Your answer should be one number: how many lines below have the word "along".

Data extracted from a collection
[Start of Attachment]

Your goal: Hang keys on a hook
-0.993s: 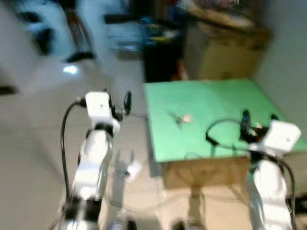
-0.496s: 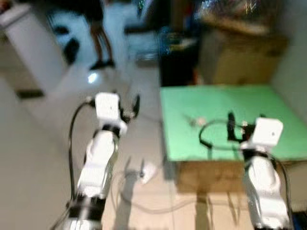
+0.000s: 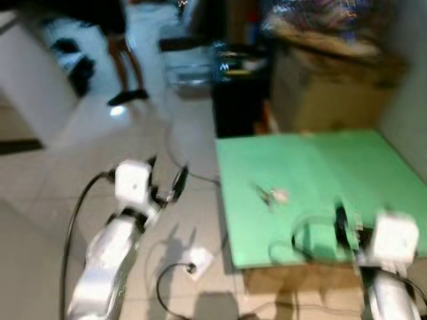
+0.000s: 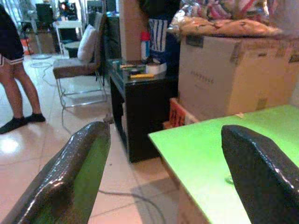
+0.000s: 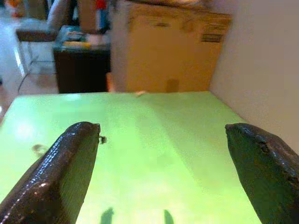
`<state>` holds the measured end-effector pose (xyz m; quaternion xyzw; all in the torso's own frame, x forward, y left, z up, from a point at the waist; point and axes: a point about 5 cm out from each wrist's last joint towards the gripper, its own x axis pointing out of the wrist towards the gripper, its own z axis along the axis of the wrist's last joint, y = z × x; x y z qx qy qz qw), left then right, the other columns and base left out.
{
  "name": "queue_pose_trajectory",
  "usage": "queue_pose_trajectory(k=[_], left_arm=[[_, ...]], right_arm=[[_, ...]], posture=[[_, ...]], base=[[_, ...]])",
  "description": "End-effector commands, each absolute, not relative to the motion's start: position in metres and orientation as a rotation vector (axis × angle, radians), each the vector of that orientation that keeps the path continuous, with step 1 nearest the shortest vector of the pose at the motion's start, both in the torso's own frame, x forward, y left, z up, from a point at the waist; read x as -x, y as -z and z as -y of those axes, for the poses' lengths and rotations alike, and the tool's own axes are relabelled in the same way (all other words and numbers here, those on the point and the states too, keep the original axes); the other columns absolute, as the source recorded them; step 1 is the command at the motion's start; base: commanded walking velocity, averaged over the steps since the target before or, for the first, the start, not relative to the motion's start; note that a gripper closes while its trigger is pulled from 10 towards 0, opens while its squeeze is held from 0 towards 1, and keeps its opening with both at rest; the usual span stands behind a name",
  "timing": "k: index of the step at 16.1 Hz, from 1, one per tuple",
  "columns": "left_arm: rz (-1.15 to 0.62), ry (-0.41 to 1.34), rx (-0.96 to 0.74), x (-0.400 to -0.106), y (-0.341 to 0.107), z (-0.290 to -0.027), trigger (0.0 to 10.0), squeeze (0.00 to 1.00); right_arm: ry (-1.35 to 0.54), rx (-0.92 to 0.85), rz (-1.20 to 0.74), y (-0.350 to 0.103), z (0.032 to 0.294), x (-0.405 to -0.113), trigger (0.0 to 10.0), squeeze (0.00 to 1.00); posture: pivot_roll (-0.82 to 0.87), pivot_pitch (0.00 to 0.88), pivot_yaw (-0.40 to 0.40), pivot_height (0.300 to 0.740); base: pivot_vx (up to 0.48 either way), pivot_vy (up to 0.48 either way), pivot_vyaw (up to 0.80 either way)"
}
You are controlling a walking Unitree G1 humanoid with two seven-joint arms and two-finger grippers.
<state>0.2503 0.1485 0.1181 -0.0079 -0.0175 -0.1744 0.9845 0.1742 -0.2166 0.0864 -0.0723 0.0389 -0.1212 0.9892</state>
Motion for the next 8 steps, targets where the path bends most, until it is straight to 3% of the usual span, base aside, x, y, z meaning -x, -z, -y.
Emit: queue_pose_trajectory(k=[1,3,6,8], left_arm=[[0.080,0.464,-0.036,-0.261,-0.129,-0.125,10.0,0.00],[0.088,0.476,-0.080,-0.268,-0.132,-0.115,10.0,0.00],[0.069,0.460,-0.084,-0.277,-0.137,-0.122,10.0,0.00],[0.068,0.453,-0.086,-0.280,-0.139,-0.128,10.0,0.00]], right_arm=[[0.198,0.137,-0.034,-0.092,0.204,-0.189,10.0,0.00],[0.218,0.134,-0.047,-0.090,0.208,-0.205,10.0,0.00],[0.373,0.116,-0.098,-0.082,0.239,-0.239,10.0,0.00],[0.387,0.102,-0.112,-0.079,0.242,-0.253,10.0,0.00]], posture=[[-0.21,0.037,0.030,0.740],[-0.22,0.039,0.036,0.740],[-0.21,0.063,0.073,0.740],[-0.19,0.077,0.085,0.740]], base=[[0.480,0.000,0.00],[0.409,0.000,0.00],[0.000,0.000,0.00],[0.000,0.000,0.00]])
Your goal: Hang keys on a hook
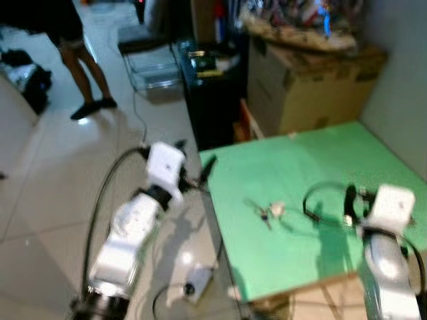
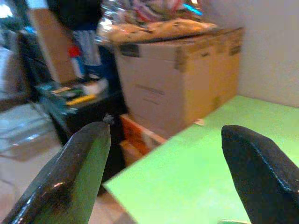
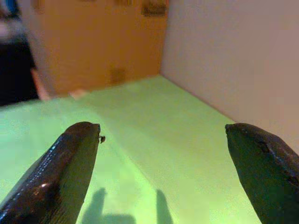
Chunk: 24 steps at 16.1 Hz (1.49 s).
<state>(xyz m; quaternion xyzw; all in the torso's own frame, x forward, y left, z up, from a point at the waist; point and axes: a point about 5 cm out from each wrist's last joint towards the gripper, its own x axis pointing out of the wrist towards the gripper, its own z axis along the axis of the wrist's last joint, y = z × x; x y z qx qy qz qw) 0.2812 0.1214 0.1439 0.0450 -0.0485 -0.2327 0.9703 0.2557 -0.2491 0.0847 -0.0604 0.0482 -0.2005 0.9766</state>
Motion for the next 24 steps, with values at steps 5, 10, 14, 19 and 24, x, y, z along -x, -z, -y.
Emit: queue_pose_trajectory(k=[5,10,14,19,24], left_arm=[[0.038,0.443,-0.108,-0.273,-0.139,-0.144,10.0,0.00],[-0.005,0.434,-0.169,-0.260,-0.143,-0.165,10.0,0.00],[-0.057,0.431,-0.168,-0.238,-0.139,-0.169,10.0,0.00],[-0.092,0.396,-0.158,-0.223,-0.139,-0.175,10.0,0.00],[-0.111,0.383,-0.160,-0.216,-0.142,-0.177,10.0,0.00]], right_arm=[[0.363,0.089,-0.116,-0.073,0.232,-0.285,10.0,0.00],[0.394,0.102,-0.155,-0.064,0.234,-0.308,10.0,0.00],[0.377,0.141,-0.134,-0.070,0.230,-0.322,10.0,0.00],[0.401,0.205,-0.114,-0.071,0.237,-0.323,10.0,0.00],[0.419,0.136,-0.174,-0.063,0.238,-0.324,10.0,0.00]], posture=[[-0.13,0.136,0.108,0.740],[-0.04,0.239,0.143,0.740],[0.00,0.300,0.134,0.740],[0.03,0.338,0.117,0.740],[0.05,0.350,0.119,0.740]], base=[[0.000,0.000,0.00],[0.000,0.000,0.00],[0.000,0.000,0.00],[0.000,0.000,0.00],[0.000,0.000,0.00]])
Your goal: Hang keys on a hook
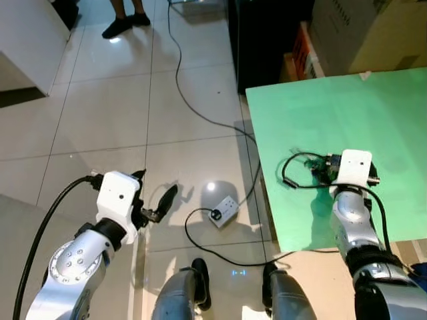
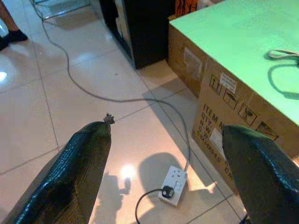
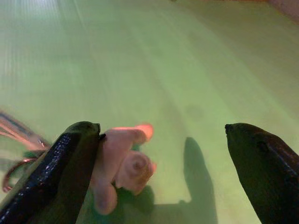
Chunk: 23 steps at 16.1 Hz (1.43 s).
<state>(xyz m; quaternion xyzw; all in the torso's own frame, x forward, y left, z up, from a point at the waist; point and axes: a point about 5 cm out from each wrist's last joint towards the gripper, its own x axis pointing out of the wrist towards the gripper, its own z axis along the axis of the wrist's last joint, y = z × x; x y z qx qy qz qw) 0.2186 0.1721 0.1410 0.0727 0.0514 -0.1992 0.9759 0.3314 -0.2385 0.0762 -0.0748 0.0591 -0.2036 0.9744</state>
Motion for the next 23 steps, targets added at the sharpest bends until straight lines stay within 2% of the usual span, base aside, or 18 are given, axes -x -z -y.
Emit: queue_pose_trajectory(k=[1,3,6,7,8,13,23], left_arm=[[-0.112,0.382,-0.162,-0.216,-0.143,-0.177,10.0,0.00],[-0.116,0.381,-0.161,-0.216,-0.143,-0.177,10.0,0.00],[-0.117,0.387,-0.160,-0.217,-0.143,-0.175,10.0,0.00],[-0.118,0.388,-0.161,-0.217,-0.144,-0.175,10.0,0.00],[-0.119,0.388,-0.163,-0.217,-0.144,-0.176,10.0,0.00],[-0.119,0.409,-0.162,-0.222,-0.143,-0.172,10.0,0.00],[-0.129,0.433,-0.138,-0.223,-0.136,-0.163,10.0,0.00]], right_arm=[[0.418,0.113,-0.182,-0.062,0.236,-0.325,10.0,0.00],[0.428,0.093,-0.191,-0.060,0.234,-0.325,10.0,0.00],[0.488,-0.046,-0.287,-0.046,0.244,-0.317,10.0,0.00],[0.492,-0.040,-0.294,-0.045,0.248,-0.316,4.7,0.00],[0.493,-0.048,-0.286,-0.047,0.250,-0.317,0.0,0.00],[0.452,-0.017,-0.237,-0.052,0.242,-0.320,0.0,0.00],[0.442,0.140,-0.187,-0.055,0.252,-0.313,0.0,0.00]], posture=[[0.05,0.351,0.119,0.740],[0.05,0.351,0.119,0.740],[0.05,0.351,0.119,0.740],[0.05,0.346,0.123,0.740],[0.05,0.343,0.126,0.740],[0.03,0.332,0.128,0.740],[0.00,0.320,0.112,0.740]], base=[[0.000,0.000,0.00],[0.000,0.000,0.00],[0.000,0.000,0.00],[0.000,0.000,0.00],[0.000,0.000,0.00],[0.000,0.000,0.00],[0.000,0.000,0.00]])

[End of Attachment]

▶ Exercise solution:
4